Gonzo Couto-Lain, the man who's the oldest graduate (at 59-years-old) of the engineering school at UWM, worked with a team to convert the tiny French car to run on battery power.
To his knowledge, this is the only Ligier in North America. It's not even technically considered a car in Europe, it's a moped. How this "car" ended up at UWM is a mystery, says Couto-Lain. It sat in a professor’s research lab for a while and was waiting to be crushed before Couto-Lain got his hands on it.
It was a traditional gas-powered vehicle, but in just three months, he and his team added an electric motor and reprogrammed the car. The key challenges were matching the electric power the electric motor gives compared to a gas engine and matching the power and torque curves, which is all done using software. Couto-Lain and team overcame those challenges, maintaining the Ligier’s original 7-horsepower (by comparison the average 4-cylinder passenger car ranges between 150 - 175 horsepower).
The UWM Ligier is powered by Johnson Control batteries. Currently, the batteries are charged using a smart charger (which can charge any type of battery), but the goal is to eventually use wind and solar energy to power the car.
The cost to charge the battery would be the equivalent of buying gas at 76 cents a gallon, says Couto-Lain. "That’s my selling point on these electric cars, 76 cents a gallon,” he says.
"The cost to charge the battery would be the equivalent to buying gas at 76 cents a gallon."
"Everything’s plastic," he explains, and is about the thickness of a water bucket. Poke the car with your finger and it bends. It weighs about 350 pounds, minus the batteries.

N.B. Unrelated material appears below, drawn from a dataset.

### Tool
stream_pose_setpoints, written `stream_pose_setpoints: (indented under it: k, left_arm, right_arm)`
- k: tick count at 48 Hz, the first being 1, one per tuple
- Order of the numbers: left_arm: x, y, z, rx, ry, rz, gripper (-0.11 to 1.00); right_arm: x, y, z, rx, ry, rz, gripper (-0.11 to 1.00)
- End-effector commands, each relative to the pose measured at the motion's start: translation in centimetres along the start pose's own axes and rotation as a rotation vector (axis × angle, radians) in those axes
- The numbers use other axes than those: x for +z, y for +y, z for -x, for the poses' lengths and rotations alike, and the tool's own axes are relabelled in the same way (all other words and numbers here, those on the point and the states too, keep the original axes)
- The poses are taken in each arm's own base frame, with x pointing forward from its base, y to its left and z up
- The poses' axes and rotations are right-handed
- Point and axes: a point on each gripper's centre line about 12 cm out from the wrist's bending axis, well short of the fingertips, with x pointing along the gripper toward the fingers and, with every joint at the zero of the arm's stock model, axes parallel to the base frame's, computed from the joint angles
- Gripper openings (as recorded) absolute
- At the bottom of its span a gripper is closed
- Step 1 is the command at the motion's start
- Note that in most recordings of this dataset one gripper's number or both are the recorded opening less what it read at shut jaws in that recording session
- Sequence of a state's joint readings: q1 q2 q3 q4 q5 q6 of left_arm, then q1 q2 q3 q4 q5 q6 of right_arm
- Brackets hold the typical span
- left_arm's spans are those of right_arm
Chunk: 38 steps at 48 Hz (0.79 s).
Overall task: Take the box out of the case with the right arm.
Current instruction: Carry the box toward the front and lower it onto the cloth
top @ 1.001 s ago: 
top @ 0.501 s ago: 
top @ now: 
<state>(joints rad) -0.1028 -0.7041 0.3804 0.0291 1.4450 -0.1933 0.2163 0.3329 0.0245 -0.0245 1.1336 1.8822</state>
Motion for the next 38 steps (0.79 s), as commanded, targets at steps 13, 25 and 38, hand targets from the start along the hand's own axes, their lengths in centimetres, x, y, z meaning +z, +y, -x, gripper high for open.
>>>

When it comes to electric cars, range is often a concern. This car has about a 60-mile range, which Couto-Lain says would be acceptable since most people don’t drive that far in one day. Plus, larger batteries could easily increase that range to up to 150 miles.
This was just the first stage of the project. Couto-Lain plans to refine the vehicle with further work on its programming, charging and look.
“We’re going to be working together with the art department and this is going to be the Panther car. So, you’re going to see whatever they decide to go crazy with, they’re free. They want to put bat wings and make it a bat car, I’m happy with that,” he says.